Colombia vive una ilusión peligrosa: la de un país que parece prosperar gracias a un gasto público desbordado. Las cifras de desempleo bajan, el crecimiento económico se mantiene y la inflación se resiste a descender del 5%. Pero detrás de esa fachada de dinamismo late una bomba fiscal. El Estado gasta más de lo que tiene, contrata sin límite y multiplica las órdenes de prestación de servicios hasta niveles absurdos.
Miles de “corbatas” pagadas con recursos públicos llenan oficinas y planillas sin aportar valor real. Es una nómina paralela que engorda la burocracia y asfixia las finanzas nacionales.
Este modelo de derroche, disfrazado de política social, crea una falsa sensación de bienestar. Mientras circula dinero en la economía, la demanda se sostiene artificialmente. Pero la factura llegará, y será costosa. El déficit fiscal se amplía, la deuda se dispara y el país se endeuda para pagar su propio consumo.
Ninguna nación puede vivir eternamente “al debe” sin poner en riesgo su estabilidad. La historia económica está llena de ejemplos que terminan mal: cuando se pierde la disciplina fiscal, los más pobres son siempre los primeros en pagar el precio.
El problema no es solo contable, sino ético e institucional. Se está usando el gasto público como instrumento de propaganda. Desde el poder se financia un ejército de comunicadores e influenciadores que venden el relato de que todo se hace por los pobres. Mientras tanto, la estructura estatal se infla y la inversión productiva se paraliza. Es un populismo de chequera que erosiona la confianza, destruye la meritocracia y compra adhesiones con dinero que no existe.

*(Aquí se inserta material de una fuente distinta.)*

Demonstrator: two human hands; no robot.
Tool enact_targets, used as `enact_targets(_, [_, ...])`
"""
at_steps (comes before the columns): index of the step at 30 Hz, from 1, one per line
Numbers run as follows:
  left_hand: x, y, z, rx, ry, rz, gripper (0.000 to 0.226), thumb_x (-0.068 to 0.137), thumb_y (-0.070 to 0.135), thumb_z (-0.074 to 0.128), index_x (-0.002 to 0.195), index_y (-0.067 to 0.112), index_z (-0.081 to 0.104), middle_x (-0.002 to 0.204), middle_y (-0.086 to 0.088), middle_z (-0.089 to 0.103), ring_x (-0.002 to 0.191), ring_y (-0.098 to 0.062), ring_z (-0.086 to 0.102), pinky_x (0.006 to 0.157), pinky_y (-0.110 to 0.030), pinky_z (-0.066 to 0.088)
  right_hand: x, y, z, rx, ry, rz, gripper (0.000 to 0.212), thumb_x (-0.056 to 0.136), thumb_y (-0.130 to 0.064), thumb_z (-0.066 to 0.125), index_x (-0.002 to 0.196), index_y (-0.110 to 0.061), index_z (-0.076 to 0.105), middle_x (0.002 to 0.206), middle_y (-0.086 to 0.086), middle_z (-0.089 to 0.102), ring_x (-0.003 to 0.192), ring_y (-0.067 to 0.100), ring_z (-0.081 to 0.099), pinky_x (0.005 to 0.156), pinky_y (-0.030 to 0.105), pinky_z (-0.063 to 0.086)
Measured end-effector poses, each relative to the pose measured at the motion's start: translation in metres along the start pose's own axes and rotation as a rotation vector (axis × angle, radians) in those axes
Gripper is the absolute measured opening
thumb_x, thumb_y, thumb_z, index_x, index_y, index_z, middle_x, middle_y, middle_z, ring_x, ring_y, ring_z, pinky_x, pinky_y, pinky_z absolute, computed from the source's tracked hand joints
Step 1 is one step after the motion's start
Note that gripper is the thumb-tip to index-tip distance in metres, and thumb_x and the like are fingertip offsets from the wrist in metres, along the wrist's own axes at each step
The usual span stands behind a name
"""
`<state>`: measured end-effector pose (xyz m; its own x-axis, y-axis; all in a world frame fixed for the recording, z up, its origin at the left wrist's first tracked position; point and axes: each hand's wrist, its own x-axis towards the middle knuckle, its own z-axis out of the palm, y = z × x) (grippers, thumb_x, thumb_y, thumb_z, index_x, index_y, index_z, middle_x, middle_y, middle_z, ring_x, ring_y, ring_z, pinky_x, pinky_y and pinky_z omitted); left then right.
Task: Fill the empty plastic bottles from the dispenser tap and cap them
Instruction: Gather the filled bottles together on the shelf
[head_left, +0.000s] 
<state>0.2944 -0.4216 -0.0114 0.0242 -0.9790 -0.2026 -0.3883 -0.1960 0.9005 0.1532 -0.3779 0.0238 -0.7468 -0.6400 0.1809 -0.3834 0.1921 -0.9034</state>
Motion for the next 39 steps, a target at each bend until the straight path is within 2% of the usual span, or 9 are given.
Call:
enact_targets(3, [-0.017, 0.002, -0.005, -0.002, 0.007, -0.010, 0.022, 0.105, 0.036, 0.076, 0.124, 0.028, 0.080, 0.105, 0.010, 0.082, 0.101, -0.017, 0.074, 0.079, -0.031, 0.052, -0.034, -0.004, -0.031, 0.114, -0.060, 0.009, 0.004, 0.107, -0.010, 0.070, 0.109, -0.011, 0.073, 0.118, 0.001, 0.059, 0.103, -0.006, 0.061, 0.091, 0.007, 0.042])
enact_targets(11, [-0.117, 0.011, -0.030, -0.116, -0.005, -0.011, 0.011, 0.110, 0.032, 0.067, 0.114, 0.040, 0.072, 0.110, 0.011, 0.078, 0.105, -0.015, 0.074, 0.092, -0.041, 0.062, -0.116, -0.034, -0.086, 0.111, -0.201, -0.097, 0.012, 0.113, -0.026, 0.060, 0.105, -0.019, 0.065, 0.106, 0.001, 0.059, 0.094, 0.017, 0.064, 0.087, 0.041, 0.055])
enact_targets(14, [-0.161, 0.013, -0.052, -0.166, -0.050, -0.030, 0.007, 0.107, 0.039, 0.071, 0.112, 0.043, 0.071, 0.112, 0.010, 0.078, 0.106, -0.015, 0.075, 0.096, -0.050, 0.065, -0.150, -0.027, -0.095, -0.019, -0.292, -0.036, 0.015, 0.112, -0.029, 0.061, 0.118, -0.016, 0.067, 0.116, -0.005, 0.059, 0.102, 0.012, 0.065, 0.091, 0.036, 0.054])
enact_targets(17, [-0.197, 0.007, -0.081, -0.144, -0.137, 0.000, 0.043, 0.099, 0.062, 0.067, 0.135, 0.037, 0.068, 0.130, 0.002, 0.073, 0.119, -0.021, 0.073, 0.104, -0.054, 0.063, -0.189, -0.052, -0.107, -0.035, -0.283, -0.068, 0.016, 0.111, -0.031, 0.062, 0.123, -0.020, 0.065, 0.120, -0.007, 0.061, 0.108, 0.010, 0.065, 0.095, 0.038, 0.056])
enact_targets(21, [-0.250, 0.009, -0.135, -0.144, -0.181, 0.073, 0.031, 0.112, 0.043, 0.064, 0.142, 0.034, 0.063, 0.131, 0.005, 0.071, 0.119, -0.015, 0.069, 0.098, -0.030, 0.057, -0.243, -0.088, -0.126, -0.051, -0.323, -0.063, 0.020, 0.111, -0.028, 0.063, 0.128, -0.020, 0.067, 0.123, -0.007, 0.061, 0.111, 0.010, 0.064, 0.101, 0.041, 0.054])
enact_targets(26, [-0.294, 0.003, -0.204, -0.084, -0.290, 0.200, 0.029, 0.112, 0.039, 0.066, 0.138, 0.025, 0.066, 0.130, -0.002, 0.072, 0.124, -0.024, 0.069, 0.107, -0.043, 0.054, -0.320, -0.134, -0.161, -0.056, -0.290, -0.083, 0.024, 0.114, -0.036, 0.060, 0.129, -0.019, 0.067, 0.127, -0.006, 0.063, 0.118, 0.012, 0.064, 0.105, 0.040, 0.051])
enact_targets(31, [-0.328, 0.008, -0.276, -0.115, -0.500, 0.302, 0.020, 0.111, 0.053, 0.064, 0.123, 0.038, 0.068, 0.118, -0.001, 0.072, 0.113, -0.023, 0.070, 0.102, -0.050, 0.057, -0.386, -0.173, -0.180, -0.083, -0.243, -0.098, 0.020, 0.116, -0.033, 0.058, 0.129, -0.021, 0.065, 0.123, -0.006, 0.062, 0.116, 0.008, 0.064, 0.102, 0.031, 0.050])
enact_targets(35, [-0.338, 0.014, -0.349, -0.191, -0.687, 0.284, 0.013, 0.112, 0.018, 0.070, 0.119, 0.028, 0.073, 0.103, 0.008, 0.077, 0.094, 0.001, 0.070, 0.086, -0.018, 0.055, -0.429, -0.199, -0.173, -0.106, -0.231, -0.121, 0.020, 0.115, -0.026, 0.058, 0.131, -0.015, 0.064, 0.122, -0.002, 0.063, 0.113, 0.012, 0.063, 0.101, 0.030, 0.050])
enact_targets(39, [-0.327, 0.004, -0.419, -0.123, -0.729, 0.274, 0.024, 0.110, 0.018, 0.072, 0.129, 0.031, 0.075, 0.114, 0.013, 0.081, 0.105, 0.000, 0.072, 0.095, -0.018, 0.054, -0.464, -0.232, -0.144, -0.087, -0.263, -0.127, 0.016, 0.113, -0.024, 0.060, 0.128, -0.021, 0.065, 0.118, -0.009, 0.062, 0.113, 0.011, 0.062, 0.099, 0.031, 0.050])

Aún más grave resulta el plan que se insinúa en los círculos del poder: perpetuar el proyecto político mediante la reelección “en cuerpo ajeno” y una eventual constituyente que elimine la autonomía del Banco de la República. Si se subordina el banco central a los designios del Gobierno, el país quedará al borde del abismo. La máquina de imprimir billetes, puesta al servicio de la tesorería estatal, convertiría la inflación en política oficial. No sería una innovación: ya lo vivió Argentina, y los resultados fueron devastadores.
El populismo fiscal es adictivo: da placer inmediato y destruye en silencio. Y lo más peligroso es que, mientras dura el festín, los sensatos parecen aguafiestas. Pero alguien tiene que advertir que no hay justicia social posible sobre las ruinas de la estabilidad económica. Defender la austeridad, el equilibrio y la autonomía institucional no es conservadurismo; es responsabilidad con el futuro.
El país necesita políticos que digan la verdad, aunque no sea rentable: que el populismo no saca a los pueblos de la pobreza, sino que los condena a vivir de nuevo en ella.